My reason for proposing a generic version was because you can't roundtrip convert a float32->float64->float32 and preserve the exact bits for NaNs. A single bit is mangled in the float32->float64 conversion.
See this example: https://go.dev/play/p/sPn-yfpd-nK, where one of the bits gets mangled on my Ryzen 5900x. I don't know if this a Go-specific issue or a x86 issue.
This means that:
var x, y float32 = ...
Compare(float64(x), float64(y))
wouldn't be quite correct for NaNs.
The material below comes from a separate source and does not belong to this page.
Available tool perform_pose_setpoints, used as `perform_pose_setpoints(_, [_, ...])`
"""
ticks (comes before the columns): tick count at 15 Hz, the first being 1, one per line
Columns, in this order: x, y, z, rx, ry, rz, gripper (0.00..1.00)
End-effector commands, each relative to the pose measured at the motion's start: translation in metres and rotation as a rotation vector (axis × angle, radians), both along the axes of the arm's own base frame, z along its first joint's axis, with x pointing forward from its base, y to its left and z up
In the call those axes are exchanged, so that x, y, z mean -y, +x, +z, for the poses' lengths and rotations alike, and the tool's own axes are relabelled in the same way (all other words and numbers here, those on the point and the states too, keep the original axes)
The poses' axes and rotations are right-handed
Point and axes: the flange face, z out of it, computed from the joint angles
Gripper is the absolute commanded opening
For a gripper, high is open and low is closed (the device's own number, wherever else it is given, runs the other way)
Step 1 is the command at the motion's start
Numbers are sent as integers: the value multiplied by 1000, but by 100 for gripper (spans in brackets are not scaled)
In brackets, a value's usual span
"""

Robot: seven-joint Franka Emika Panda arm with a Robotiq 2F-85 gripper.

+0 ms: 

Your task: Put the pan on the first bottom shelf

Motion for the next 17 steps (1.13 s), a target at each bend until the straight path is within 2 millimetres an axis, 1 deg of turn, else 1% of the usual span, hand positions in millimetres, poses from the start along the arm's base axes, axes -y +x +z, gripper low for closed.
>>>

Arguably this case is esoteric, but Compare is already esoteric, so the people who use it probably care about correctness in the esoteric cases.
Options:
- Accept this oddity and just provide the float64-only API.
- Fix the float32->float64 conversion issue in the compiler (if possible?)
- Provide both
Compare32andCompare64or something.
I don't have a strong preference.
My feeling is to just provide the float64 API under the name math.Compare, and wait until math/v2 to provide a generic version along with generic everything else.
See this example: https://go.dev/play/p/sPn-yfpd-nK, where one of the bits gets mangled on my Ryzen 5900x. I don't know if this a Go-specific issue or a x86 issue.
This is squashing a signaling NaN to a quiet NaN. I believe all platforms do this on a float32->float64->float32 conversion. (Joe and I have been through this ugliness before, e.g., #27193 and #36400.)
I'd be ok with a Compare and Compare32. (Following the lead of Nextafter and Nextafter32.)
Writing this function generically without converting to float64 first would require the ability to either call Float32bits or Float64bits depending on the type of the argument, ~~which doesn't seem possible without converting to interface{} and type-asserting. I think either Compare32/Compare64 or Compare(x, y float64) is fine.~~
Edit: I forgot that you can use unsafe and get the float value's size.
func sign[I constraints.Signed](a, b I) int {
if a < b {
return -1
}
if a > b {
return 1
}
return 0
}
func FloatCompare[F constraints.Float](a, b F) int {
if unsafe.Sizeof(a) == 4 {
x := int32(math.Float32bits(float32(a)))
y := int32(math.Float32bits(float32(b)))
x ^= int32(uint32(x>>31) >> 1)
y ^= int32(uint32(y>>31) >> 1)
return sign(x, y)
} else {
x := int64(math.Float64bits(float64(a)))
y := int64(math.Float64bits(float64(b)))
x ^= int64(uint64(x>>63) >> 1)
y ^= int64(uint64(y>>63) >> 1)
return sign(x, y)
}
}
Compare and Compare32 sounds fine. It looks like maybe float32->float64 does preserve signaling and float64->float32 is what squashes it, in which case plain Compare would technically be OK. But maybe other chips are different.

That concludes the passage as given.